Instructions to follow ->
Work out the count of lines in the listing below that include "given". Give that count alone.
:::
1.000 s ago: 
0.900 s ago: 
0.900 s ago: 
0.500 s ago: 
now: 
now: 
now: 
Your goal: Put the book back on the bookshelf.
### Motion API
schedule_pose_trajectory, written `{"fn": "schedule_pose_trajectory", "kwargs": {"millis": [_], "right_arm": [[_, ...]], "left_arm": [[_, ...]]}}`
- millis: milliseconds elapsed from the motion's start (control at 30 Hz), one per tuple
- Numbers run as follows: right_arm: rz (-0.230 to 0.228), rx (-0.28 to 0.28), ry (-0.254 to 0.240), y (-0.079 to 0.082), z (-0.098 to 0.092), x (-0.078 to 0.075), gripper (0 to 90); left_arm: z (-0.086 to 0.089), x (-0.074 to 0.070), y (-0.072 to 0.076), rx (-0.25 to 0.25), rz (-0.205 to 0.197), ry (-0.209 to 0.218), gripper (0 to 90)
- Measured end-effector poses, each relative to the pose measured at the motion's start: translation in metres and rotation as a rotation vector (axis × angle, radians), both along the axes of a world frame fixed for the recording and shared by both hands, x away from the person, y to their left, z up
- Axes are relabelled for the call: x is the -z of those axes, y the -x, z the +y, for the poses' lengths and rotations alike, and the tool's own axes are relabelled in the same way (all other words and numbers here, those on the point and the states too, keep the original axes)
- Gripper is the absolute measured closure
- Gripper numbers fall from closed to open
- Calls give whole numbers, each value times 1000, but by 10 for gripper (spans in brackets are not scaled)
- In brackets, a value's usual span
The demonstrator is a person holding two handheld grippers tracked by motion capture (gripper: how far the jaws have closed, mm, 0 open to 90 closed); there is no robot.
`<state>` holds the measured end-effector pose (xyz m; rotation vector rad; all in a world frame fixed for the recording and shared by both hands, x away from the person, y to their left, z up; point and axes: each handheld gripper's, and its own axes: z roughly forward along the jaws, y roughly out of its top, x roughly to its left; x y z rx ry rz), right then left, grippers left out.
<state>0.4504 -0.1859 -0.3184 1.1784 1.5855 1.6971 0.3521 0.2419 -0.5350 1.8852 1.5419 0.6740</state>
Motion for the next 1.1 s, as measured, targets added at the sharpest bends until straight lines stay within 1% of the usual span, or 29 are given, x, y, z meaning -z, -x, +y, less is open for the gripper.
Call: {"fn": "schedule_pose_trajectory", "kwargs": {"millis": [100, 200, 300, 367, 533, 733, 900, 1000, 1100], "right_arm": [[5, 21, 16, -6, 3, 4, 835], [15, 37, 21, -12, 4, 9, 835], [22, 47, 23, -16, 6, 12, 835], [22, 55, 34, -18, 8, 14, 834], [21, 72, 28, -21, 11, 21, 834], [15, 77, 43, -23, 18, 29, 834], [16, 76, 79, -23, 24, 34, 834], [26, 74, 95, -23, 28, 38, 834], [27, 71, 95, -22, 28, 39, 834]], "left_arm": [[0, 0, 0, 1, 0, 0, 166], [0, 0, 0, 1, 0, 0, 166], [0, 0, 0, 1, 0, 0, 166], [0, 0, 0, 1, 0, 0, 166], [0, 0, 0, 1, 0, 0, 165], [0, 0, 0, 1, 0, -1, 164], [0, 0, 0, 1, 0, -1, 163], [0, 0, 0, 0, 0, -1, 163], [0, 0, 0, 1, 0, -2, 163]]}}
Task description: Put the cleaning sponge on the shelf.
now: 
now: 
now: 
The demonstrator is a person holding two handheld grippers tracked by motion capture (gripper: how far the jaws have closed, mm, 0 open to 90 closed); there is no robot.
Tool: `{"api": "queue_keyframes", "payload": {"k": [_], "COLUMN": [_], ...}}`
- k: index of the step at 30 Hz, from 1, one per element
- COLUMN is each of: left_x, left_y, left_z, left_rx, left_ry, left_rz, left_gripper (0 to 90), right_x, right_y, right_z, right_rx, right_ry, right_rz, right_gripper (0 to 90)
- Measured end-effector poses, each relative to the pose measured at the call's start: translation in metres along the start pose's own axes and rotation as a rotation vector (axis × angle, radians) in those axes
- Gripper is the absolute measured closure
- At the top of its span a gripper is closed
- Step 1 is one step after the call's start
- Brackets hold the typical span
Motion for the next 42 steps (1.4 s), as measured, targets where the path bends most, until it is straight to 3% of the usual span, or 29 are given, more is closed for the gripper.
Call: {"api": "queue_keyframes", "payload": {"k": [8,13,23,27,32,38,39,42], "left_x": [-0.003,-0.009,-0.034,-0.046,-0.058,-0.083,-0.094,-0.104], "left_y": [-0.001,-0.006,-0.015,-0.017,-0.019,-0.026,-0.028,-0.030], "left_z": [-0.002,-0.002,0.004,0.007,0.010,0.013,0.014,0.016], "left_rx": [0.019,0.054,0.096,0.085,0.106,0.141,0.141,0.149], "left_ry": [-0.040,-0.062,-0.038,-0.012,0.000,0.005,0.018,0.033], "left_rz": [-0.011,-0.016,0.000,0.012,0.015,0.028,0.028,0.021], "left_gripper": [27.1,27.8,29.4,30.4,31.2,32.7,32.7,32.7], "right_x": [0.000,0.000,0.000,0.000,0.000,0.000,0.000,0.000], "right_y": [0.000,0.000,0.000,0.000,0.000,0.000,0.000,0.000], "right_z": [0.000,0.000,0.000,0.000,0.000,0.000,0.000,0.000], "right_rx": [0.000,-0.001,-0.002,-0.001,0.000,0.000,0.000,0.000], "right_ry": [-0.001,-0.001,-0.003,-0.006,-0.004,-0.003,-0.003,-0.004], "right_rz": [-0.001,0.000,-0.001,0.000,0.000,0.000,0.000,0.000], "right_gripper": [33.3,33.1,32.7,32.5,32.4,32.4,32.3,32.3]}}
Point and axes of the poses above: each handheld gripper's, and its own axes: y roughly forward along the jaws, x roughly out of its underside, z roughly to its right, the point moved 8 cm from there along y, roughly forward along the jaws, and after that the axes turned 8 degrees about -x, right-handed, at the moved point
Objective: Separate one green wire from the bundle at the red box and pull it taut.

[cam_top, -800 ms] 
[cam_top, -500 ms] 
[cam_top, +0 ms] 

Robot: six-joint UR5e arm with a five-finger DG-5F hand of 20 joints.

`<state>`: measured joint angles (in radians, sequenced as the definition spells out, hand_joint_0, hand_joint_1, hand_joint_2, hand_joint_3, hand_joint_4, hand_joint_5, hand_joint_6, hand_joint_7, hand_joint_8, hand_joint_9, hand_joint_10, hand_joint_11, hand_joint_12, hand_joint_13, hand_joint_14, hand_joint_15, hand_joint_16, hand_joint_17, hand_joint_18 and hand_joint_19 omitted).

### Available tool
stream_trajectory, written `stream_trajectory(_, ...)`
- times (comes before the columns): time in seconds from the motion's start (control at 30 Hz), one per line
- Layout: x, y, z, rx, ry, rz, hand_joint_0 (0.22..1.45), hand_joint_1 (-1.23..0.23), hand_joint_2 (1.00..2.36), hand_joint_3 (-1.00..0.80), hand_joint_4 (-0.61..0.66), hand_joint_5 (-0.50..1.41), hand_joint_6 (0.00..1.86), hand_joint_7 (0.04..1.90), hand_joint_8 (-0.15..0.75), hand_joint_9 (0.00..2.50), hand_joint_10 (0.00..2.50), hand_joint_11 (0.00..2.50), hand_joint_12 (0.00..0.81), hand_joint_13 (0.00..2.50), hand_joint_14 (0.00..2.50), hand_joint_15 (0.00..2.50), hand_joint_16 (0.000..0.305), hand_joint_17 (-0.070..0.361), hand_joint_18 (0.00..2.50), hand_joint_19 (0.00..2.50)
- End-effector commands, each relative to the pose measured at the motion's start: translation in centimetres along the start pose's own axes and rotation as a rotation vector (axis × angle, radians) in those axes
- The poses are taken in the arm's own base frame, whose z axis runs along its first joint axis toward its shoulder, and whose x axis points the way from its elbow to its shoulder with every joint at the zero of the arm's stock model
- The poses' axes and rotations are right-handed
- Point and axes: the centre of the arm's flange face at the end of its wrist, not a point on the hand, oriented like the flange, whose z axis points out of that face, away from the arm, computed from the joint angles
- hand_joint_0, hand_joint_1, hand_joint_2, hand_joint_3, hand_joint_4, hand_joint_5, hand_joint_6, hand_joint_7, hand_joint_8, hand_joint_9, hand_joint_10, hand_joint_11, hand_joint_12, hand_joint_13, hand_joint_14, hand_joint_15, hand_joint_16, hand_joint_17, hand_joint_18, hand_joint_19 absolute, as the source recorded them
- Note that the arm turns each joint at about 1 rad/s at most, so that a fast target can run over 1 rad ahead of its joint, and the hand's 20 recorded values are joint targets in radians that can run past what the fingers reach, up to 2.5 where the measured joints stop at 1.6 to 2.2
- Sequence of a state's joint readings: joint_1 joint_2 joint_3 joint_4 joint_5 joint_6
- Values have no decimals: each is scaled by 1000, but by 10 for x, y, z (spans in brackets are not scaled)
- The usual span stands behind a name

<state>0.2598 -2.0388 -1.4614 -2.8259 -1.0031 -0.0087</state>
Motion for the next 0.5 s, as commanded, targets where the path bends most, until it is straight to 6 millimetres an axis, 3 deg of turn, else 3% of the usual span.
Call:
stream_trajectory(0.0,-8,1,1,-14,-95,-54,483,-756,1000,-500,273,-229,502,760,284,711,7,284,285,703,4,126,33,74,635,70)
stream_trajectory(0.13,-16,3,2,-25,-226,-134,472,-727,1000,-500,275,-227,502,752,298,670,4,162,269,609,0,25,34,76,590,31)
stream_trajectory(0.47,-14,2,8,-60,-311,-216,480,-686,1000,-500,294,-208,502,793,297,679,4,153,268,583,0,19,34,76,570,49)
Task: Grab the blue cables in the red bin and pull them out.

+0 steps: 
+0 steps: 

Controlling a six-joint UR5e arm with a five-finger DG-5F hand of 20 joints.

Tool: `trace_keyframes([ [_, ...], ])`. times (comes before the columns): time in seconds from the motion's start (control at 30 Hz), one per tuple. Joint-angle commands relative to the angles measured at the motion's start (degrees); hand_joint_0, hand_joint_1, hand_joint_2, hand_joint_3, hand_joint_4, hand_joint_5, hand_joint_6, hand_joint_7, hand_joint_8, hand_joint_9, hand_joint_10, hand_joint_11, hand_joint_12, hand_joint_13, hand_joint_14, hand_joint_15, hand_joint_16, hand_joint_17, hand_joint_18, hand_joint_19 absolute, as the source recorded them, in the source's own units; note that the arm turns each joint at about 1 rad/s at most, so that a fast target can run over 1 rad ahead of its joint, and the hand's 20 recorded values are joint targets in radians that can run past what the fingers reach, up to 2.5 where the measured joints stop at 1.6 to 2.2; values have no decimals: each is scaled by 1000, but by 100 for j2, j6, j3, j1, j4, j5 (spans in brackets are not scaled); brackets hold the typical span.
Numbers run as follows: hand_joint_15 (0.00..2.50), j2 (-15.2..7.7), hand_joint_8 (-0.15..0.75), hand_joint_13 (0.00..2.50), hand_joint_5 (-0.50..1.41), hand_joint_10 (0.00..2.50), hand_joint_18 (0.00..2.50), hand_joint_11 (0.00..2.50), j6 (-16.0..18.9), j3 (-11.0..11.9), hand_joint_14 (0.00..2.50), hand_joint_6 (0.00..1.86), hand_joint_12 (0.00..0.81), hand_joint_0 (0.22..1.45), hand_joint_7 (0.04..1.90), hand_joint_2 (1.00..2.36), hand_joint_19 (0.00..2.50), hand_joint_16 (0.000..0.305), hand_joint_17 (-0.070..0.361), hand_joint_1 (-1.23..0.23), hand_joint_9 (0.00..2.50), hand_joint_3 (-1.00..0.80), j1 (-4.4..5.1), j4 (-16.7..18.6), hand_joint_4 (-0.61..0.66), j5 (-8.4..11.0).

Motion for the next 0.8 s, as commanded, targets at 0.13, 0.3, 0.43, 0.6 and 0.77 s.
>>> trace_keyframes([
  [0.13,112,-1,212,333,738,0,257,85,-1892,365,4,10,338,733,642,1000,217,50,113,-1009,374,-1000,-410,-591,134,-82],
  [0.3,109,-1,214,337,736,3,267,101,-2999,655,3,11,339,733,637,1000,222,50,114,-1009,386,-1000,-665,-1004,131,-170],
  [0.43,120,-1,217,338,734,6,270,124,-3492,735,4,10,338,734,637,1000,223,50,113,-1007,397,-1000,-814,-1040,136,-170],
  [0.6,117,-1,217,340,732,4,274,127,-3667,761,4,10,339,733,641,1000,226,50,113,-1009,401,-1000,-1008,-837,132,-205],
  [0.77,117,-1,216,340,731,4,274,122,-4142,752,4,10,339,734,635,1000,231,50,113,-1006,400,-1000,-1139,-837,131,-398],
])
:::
Written response ->
2